* DESCRIPTION OF THE TASK *
Could you return every line of the material that contains the word "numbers"?

[Opening EXTRACTED DATA section]

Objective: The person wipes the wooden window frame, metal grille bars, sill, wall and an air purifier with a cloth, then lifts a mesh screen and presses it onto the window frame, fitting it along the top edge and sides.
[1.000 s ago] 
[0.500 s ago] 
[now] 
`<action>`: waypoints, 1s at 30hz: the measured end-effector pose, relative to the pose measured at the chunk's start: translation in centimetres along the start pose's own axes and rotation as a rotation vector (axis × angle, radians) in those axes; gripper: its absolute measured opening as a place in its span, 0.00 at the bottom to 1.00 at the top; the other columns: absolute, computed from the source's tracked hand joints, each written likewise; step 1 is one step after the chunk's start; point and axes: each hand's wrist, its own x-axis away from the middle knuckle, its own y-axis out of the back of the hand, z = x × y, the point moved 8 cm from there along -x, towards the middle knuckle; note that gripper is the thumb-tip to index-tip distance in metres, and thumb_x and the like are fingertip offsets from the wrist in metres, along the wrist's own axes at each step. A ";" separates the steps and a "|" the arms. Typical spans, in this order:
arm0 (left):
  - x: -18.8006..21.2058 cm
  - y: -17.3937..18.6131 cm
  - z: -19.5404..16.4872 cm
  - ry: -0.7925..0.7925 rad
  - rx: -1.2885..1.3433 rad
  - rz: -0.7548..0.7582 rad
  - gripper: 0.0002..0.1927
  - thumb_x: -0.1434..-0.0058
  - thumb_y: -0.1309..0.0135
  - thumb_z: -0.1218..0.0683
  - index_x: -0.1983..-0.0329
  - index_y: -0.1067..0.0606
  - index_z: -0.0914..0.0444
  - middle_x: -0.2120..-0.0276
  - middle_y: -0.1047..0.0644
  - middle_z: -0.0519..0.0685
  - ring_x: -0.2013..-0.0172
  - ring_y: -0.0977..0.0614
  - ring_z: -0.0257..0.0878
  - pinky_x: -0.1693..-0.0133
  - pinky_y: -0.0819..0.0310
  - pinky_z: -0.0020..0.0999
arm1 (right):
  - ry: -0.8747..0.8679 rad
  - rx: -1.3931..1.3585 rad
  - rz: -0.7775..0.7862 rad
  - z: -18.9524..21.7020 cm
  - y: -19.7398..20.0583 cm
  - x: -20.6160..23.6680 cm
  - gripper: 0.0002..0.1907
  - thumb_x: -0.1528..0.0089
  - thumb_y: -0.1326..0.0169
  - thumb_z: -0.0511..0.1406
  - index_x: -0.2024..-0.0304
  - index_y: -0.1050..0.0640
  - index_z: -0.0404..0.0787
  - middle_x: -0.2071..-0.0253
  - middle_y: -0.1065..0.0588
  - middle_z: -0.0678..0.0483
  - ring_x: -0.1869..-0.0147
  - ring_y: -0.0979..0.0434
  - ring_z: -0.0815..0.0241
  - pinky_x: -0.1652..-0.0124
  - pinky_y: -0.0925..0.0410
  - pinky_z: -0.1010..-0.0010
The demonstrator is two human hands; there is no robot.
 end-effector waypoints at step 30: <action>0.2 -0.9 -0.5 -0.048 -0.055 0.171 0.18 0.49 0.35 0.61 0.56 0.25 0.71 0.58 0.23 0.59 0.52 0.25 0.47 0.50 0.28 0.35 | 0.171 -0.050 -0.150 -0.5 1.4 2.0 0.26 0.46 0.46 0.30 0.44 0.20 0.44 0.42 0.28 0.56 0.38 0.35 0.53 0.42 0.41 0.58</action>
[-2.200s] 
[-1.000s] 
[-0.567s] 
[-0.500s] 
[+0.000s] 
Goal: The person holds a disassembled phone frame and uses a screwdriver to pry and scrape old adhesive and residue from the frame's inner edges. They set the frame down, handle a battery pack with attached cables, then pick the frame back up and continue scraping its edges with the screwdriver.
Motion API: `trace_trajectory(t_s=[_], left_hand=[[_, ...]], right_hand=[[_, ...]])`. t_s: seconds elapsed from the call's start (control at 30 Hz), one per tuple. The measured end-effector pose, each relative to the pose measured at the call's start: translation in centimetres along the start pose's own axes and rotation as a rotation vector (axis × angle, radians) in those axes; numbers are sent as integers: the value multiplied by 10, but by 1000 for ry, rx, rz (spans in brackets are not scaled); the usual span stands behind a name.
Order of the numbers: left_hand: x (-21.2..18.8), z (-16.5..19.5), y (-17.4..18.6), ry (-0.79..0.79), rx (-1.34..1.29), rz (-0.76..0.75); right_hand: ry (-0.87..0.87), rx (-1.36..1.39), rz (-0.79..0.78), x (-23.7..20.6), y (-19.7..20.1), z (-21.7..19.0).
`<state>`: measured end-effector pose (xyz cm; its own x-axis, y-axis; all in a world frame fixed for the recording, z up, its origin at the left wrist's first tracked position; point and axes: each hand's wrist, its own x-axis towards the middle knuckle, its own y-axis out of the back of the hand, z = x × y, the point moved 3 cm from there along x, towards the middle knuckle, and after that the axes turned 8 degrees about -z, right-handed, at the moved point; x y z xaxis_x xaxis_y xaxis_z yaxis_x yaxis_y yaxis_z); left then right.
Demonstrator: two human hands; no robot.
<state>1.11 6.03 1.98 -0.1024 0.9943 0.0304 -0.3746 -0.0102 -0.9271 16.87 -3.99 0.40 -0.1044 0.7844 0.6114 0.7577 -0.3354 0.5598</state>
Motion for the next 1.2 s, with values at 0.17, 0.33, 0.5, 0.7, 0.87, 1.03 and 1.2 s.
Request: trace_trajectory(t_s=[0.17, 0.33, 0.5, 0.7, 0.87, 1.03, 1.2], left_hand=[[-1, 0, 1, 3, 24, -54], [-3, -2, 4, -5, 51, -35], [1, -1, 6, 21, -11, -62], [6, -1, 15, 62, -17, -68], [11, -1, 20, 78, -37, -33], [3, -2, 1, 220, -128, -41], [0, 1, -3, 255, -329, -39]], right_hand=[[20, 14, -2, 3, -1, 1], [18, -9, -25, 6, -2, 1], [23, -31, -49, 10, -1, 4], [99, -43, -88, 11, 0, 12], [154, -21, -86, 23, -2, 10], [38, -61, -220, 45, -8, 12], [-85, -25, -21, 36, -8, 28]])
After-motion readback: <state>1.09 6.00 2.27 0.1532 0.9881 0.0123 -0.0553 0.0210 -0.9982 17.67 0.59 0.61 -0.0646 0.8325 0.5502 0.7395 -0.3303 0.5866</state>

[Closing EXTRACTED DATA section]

* ANSWER TO THE EXERCISE *
Motion API: `trace_trajectory(t_s=[_], left_hand=[[_, ...]], right_hand=[[_, ...]])`. t_s: seconds elapsed from the call's start (control at 30 Hz), one per tuple. The measured end-effector pose, each relative to the pose measured at the call's start: translation in centimetres along the start pose's own axes and rotation as a rotation vector (axis × angle, radians) in those axes; numbers are sent as integers: the value multiplied by 10, but by 1000 for ry, rx, rz (spans in brackets are not scaled); the usual span stands behind a name.
Order of the numbers: left_hand: x (-21.2..18.8), z (-16.5..19.5), y (-17.4..18.6), ry (-0.79..0.79), rx (-1.34..1.29), rz (-0.76..0.75); right_hand: ry (-0.87..0.87), rx (-1.36..1.39), rz (-0.79..0.78), x (-23.7..20.6), y (-19.7..20.1), z (-21.7..19.0).

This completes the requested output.